WASHINGTON – In comments submitted to the National Institute of Standards and Technology (NIST), NISTIR 8312: Four Principles of Explainable Artificial Intelligence today, global tech trade association ITI expressed support for the development of tools to help achieve meaningfully explainable artificial intelligence (AI) systems and encouraged NIST to continue its stakeholder engagement to clarify the limitations of explainability, among other areas, in its final document.

“We support the development of meaningfully explainable AI systems and increasing the availability of tools to achieve this goal,” ITI wrote. “To the extent NIST is endeavoring to create a common language or lexicon to better equip stakeholders to engage in more informed and meaningful discussions around these topics, that is a laudable goal worth pursuing. We appreciate NIST’s desire to begin a conversation about this important subject and encourage NIST to continue to engage with stakeholders as it seeks to refine this document.”
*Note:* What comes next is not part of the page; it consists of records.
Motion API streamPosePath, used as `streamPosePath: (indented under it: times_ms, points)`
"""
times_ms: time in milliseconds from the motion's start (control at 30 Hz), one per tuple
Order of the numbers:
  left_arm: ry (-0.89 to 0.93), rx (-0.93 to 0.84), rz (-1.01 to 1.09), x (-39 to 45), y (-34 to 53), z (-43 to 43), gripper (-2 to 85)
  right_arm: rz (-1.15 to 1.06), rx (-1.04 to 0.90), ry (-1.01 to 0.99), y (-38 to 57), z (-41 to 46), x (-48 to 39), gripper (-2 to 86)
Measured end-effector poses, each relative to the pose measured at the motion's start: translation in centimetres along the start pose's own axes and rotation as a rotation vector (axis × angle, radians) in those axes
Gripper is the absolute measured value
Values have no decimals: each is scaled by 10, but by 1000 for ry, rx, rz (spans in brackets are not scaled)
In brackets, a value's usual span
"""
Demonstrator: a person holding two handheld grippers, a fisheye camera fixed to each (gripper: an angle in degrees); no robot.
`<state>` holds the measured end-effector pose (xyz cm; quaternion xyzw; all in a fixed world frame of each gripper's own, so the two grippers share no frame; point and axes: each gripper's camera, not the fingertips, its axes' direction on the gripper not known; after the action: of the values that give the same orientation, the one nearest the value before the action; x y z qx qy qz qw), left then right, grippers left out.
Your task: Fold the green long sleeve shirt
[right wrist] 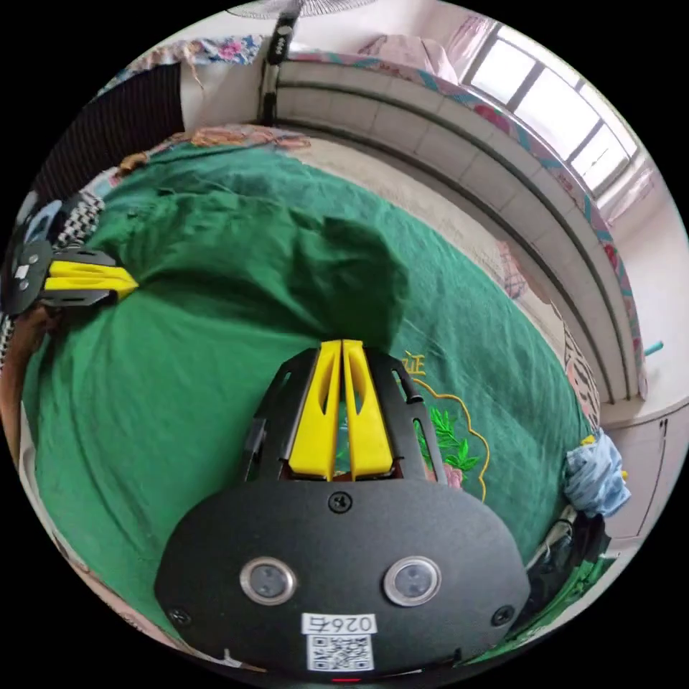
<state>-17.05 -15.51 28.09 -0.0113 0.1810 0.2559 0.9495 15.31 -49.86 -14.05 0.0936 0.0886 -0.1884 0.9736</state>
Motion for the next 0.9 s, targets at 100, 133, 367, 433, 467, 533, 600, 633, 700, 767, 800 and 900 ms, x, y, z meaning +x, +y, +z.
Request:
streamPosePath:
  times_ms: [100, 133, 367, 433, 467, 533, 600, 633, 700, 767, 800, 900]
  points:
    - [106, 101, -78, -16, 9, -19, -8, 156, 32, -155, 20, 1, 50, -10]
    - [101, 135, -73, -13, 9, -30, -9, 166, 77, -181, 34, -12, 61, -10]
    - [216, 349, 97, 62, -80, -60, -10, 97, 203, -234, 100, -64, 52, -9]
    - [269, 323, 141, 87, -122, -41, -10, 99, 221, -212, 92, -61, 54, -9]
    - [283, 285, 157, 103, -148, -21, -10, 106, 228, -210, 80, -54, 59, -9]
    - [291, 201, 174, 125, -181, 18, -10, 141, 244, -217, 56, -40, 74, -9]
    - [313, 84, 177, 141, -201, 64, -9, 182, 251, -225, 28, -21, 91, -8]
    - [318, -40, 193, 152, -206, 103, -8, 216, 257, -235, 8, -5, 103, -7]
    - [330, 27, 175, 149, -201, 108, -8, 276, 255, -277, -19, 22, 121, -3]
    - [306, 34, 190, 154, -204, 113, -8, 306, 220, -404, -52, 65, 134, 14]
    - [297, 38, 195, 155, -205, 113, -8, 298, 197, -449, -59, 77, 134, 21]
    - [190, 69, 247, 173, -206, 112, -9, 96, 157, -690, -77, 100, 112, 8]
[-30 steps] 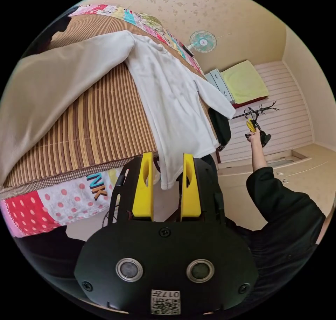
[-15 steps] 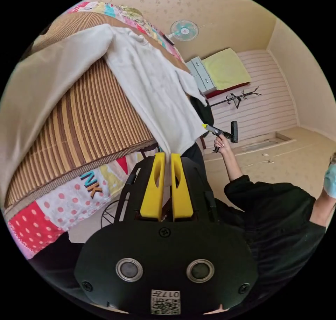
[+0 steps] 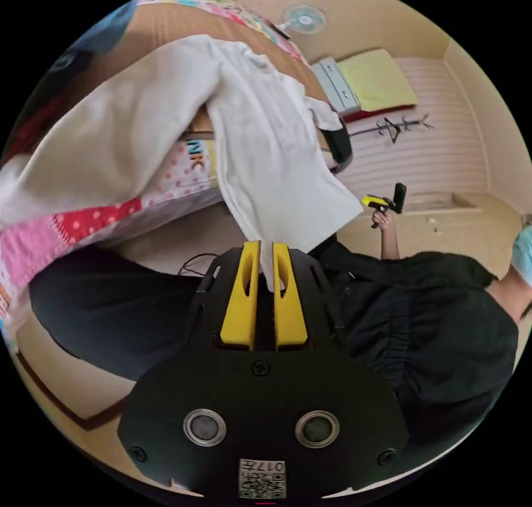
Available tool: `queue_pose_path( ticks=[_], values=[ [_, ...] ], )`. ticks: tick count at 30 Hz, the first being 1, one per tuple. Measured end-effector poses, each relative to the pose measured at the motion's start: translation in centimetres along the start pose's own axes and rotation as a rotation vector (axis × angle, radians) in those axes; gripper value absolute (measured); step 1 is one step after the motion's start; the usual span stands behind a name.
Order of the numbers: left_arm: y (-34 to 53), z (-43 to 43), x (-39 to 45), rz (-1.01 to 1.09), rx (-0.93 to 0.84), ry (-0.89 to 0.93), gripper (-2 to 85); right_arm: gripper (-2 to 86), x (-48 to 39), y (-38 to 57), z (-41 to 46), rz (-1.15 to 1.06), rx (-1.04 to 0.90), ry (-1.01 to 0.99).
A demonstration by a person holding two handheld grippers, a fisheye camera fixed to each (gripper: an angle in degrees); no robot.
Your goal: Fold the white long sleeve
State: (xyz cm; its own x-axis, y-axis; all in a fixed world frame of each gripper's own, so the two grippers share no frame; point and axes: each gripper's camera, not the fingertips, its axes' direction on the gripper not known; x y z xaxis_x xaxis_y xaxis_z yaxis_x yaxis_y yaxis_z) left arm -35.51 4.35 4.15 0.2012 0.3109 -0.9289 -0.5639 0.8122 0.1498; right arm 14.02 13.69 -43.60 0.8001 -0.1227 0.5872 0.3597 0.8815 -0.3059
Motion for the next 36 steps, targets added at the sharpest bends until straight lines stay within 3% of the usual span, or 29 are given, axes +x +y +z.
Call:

In the comments, ITI shares its view that while explainability plays an important role in AI, it is not necessary for every AI system to be explainable, and in some cases requiring explainability may not only be technologically infeasible but may also hamstring continued innovation in AI applications by industry. The association specifically asks for NIST to further examine the limitations of explainability and the potential pitfalls of requiring explainability in all cases, particularly when in some instances there may be other approaches -- such as system reliability or engineering controls -- that can better address goals like ensuring the safety and trustworthiness of the AI system.

ITI also encourages NIST incorporate additional recommendations as it refines its document, including:

  • Recognize that garnering acceptance of AI systems is a shared responsibility;
  • Reconsider the use of the term “principles,” while also adding more rigor to other key terms used in the document;
  • Consider the limitations of explainability principles;
  • Consider that when the risks are low, it may not be necessary for every principle laid out in the paper to be met;
  • Provide further clarity around the scope of AI as addressed in the paper; and
  • Clarify the goal of the paper as well as the intended audience.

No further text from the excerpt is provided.